Extracted records:
────────
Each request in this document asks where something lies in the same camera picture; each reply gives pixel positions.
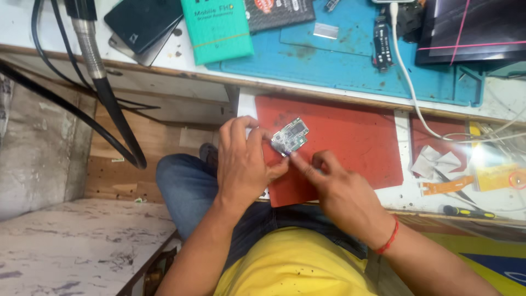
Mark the teal screen packaging box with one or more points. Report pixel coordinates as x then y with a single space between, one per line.
217 28

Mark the black tester board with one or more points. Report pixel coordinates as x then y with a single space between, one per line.
382 45

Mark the clear plastic yellow packet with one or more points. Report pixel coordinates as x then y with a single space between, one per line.
495 164

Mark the small green circuit board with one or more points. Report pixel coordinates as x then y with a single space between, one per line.
290 136

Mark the red silicone work mat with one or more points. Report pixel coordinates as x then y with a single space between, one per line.
341 144

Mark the blue jeans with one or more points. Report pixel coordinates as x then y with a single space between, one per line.
230 205

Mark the black display panel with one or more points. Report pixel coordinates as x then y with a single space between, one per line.
472 33

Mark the blue silicone repair mat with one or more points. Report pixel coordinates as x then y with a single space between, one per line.
349 57

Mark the small silver metal shield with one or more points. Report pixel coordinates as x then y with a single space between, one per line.
326 30

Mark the black tweezers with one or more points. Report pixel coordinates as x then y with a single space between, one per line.
454 187

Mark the person's left hand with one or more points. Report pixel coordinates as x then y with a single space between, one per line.
242 164

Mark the person's right hand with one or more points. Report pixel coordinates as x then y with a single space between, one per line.
345 197

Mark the yellow shirt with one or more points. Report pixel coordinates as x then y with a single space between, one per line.
294 267

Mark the crumpled white tissue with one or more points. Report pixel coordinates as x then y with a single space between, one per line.
433 161

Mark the black yellow screwdriver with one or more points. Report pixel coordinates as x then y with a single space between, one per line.
468 212

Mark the red wrist thread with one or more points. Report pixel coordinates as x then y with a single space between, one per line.
389 237

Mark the dark patterned packaging box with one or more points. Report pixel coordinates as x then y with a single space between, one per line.
279 14
────────
Task objective: The records above must be output exactly, except for their pictures.

Result:
Each request in this document asks where something lies in the same camera picture; each reply gives pixel positions.
Mark the teal screen packaging box with one or more points. Report pixel coordinates as x then y with a single space between, one per line.
217 28

Mark the black tester board with one or more points. Report pixel coordinates as x then y with a single space between, one per line.
382 45

Mark the clear plastic yellow packet with one or more points. Report pixel coordinates as x then y with a single space between, one per line.
495 164

Mark the small green circuit board with one or more points. Report pixel coordinates as x then y with a single space between, one per line.
290 136

Mark the red silicone work mat with one or more points. Report pixel coordinates as x then y with a single space between, one per line.
341 144

Mark the blue jeans with one or more points. Report pixel coordinates as x then y with a single space between, one per line.
230 205

Mark the black display panel with one or more points. Report pixel coordinates as x then y with a single space between, one per line.
472 33

Mark the blue silicone repair mat with one or more points. Report pixel coordinates as x then y with a single space between, one per line.
349 57

Mark the small silver metal shield with one or more points. Report pixel coordinates as x then y with a single space between, one per line.
326 30

Mark the black tweezers with one or more points. Report pixel coordinates as x then y with a single space between, one per line.
454 187

Mark the person's left hand with one or more points. Report pixel coordinates as x then y with a single space between, one per line.
242 164

Mark the person's right hand with one or more points. Report pixel coordinates as x then y with a single space between, one per line.
345 197

Mark the yellow shirt with one or more points. Report pixel coordinates as x then y with a single space between, one per line.
294 267

Mark the crumpled white tissue with one or more points. Report pixel coordinates as x then y with a single space between, one per line.
433 161

Mark the black yellow screwdriver with one or more points. Report pixel coordinates as x then y with a single space between, one per line.
468 212

Mark the red wrist thread with one or more points. Report pixel coordinates as x then y with a single space between, one per line.
389 237

Mark the dark patterned packaging box with one or more points. Report pixel coordinates as x then y with a single space between, one per line.
279 14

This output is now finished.